%%
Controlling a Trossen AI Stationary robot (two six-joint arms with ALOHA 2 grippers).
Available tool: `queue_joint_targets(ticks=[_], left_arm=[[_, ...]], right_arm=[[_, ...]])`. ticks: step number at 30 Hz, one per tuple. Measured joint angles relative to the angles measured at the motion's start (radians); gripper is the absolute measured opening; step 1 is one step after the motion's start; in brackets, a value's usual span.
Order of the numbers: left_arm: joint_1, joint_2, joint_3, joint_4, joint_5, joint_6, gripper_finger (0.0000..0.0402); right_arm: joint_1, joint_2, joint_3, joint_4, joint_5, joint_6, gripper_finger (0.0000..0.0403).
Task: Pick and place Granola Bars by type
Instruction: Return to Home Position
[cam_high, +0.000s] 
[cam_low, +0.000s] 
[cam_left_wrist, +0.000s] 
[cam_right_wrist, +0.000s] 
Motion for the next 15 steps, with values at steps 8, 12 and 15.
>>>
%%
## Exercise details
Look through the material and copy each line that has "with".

## Task answer
Controlling a Trossen AI Stationary robot (two six-joint arms with ALOHA 2 grippers).
Motion for the next 15 steps, with values at steps 8, 12 and 15.

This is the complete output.